Utah’s Great Salt Lake dropped to its lowest recorded water level last month as a megadrought persists across the US southwest, forcing the fast-growing city to curb its water use. From space, satellite images show how water levels have fallen from 1985 to 2022 – exposing large expanses of lakebed.
According to data from the US Geological Survey, the Great Salt Lake’s surface water elevation fell to the lowest level since records began in the mid-1800s, to an average of 1277 m above sea level. As a result of this drop in water level, the lake has lost nearly half of its surface area from the historical average, exposing around 2000 sq km of lakebed – an area the same size as Tenerife.
The lake now contains little more than one-fourth of the volume of water now as it did at its high point in 1987, according to the US Geological Survey. Water usage and the climate change-fuelled drought are two of the main reasons behind the lake’s decline.
The lake goes through seasonal cycles of water loss and replenishment after rain and snow melt fills it back up. According to officials, the water evaporation and depletion exceed the amount of water entering the lake. The lake’s water levels are expected to further decrease until autumn or early winter, when incoming water equals or exceeds the evaporative losses.
The satellite images below reveal how water levels have fallen from 1985 (left) to 2022 (right), exposing large expanses of the lakebed.
The declining waters of the Great Salt Lake poses devastating consequences for the economy, ecology and people of northern Utah. The lake generates snowpack, acts as a refuge for hundreds of migratory birds and other wildlife, and generates millions in economic development through mineral extraction and tourism.
The Great Salt Lake is the largest saltwater lake in the western hemisphere, and one of the most saline inland bodies of water in the world. As the lake shrinks, it becomes saltier which endangers flies and brine shrimp which millions of birds rely on for food.
Declining water levels also impacts the local air quality. As the bottom of the lake dries up and more lakebed is exposed, the dry soil leads to an increase of dust in the air. The dust is laced with copper, arsenic and other dangerous heavy metals that have accumulated in the lake, much of it being residue from mining activity in the region.

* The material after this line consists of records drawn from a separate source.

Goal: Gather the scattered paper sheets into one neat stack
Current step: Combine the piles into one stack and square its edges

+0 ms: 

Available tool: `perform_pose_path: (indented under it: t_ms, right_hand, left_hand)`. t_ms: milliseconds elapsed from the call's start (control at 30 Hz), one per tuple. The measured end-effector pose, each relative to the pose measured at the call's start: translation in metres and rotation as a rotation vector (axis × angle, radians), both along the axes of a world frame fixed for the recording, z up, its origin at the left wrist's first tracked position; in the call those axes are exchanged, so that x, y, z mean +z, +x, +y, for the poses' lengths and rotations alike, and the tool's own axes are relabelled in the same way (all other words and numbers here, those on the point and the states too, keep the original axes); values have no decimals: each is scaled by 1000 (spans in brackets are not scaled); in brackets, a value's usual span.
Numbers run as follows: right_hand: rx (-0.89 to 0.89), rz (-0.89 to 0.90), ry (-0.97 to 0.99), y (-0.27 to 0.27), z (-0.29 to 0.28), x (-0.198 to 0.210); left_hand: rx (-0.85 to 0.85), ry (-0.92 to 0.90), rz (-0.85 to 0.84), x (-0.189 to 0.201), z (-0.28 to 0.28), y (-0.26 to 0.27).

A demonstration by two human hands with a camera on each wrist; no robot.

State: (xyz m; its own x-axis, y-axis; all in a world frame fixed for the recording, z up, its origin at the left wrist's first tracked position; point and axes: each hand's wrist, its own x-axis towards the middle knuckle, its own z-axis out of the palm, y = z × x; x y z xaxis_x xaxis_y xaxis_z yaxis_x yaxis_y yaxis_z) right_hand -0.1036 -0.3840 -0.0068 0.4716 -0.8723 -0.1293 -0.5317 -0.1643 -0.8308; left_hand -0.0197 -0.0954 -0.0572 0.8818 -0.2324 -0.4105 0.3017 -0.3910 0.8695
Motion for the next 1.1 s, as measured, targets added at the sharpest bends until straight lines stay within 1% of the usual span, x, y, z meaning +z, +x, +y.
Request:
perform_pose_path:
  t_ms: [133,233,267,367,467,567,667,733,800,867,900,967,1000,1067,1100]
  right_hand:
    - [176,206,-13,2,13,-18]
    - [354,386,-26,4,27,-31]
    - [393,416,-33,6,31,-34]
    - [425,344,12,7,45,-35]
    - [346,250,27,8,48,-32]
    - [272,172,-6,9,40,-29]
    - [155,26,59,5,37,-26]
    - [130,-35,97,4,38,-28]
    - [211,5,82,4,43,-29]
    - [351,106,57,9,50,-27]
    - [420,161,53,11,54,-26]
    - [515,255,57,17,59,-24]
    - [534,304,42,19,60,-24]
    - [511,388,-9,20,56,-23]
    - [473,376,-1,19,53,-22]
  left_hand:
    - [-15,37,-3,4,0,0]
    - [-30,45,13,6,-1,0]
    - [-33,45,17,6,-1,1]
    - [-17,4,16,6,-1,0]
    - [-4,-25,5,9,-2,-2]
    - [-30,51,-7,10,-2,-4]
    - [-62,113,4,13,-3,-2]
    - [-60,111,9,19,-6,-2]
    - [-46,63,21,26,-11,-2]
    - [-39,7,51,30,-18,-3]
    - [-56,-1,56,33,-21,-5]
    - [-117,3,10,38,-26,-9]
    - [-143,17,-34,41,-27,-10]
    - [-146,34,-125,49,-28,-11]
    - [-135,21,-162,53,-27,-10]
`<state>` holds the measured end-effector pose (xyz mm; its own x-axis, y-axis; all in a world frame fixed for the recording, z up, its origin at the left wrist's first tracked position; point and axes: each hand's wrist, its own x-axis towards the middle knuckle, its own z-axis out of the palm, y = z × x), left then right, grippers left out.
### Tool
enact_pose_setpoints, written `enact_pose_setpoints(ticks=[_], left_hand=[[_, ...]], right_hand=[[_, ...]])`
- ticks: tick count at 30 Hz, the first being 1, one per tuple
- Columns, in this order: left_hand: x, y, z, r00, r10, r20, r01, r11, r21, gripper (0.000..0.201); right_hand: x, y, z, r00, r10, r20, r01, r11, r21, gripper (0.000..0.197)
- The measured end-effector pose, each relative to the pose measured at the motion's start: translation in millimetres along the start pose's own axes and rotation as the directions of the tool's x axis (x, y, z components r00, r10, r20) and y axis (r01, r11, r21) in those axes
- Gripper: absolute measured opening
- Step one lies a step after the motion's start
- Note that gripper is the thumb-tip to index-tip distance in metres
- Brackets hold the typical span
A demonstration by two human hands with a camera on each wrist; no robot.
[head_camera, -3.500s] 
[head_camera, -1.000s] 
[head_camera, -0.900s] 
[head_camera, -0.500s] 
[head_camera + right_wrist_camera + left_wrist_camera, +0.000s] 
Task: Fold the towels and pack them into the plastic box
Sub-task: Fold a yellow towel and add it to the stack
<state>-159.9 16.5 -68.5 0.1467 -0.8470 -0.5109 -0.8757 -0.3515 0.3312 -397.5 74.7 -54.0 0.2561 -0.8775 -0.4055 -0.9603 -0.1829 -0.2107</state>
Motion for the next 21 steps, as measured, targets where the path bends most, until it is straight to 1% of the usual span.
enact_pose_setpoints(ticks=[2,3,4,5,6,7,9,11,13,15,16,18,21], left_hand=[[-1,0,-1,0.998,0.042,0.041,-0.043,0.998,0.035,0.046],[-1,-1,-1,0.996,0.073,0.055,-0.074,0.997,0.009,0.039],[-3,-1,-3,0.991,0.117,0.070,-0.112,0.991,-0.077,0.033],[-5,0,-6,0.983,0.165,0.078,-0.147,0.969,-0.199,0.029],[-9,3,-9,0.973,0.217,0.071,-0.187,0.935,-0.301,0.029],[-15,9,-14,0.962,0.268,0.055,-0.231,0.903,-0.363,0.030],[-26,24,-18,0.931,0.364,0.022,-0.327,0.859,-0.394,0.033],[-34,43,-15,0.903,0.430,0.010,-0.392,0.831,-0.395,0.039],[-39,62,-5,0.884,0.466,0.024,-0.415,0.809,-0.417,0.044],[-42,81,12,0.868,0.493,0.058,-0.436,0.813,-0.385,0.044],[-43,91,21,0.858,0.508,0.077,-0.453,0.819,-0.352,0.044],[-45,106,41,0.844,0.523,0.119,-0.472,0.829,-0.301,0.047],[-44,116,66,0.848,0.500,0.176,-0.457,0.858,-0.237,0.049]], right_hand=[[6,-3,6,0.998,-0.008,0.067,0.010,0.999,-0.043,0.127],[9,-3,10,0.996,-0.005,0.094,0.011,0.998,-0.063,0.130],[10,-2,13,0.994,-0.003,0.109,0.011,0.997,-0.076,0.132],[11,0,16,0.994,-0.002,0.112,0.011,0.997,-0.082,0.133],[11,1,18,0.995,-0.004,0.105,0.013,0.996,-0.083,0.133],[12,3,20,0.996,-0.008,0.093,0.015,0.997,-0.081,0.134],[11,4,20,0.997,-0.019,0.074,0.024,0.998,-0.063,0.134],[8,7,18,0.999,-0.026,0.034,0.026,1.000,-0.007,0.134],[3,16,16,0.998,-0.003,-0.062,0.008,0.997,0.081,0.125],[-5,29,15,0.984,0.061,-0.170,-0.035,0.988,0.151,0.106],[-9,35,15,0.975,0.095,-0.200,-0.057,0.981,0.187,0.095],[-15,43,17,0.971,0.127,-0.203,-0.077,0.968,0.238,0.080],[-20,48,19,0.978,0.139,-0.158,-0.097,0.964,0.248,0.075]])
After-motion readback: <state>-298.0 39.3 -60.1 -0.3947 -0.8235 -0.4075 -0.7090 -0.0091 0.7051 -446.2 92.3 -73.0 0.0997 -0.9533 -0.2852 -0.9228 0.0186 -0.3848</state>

These can, over time, pose a public health hazard when dust storms carry them into populated areas, causing damage when inhaled and exacerbating other respiratory illnesses.
This image below shows the average aerosol concentrations near the open-areas of the lake bed produced using data from the Copernicus Sentinel-5P satellite from 1 June to 15 July 2022.
Another factor contributing to the lake’s dropping water levels is the reduction in ways that the lake regains water. Water is re-directed from the streams that feed the lake each year to agriculture and nearby residential areas, meaning the lake cannot easily replace the water it loses via evaporation.
Increased water demand due to the growing number population of the metropolitan Salt Lake City is another reason behind the Great Salt Lake’s desertification. Utah is the fastest-growing state in the US and is projected to increase almost 50% by 2060.
The image below utilises data from the World Settlement Footprint to highlight the urban expansion of Salt Lake City occurring between 1985 to 2019.
The World Settlement Footprint is the world’s most comprehensive dataset on human settlement created to improve the understanding of current trends in global urbanisation. The World Settlement Footprint is a joint project by ESA, the German Aerospace Center (DLR), in collaboration with the Google Earth Engine team.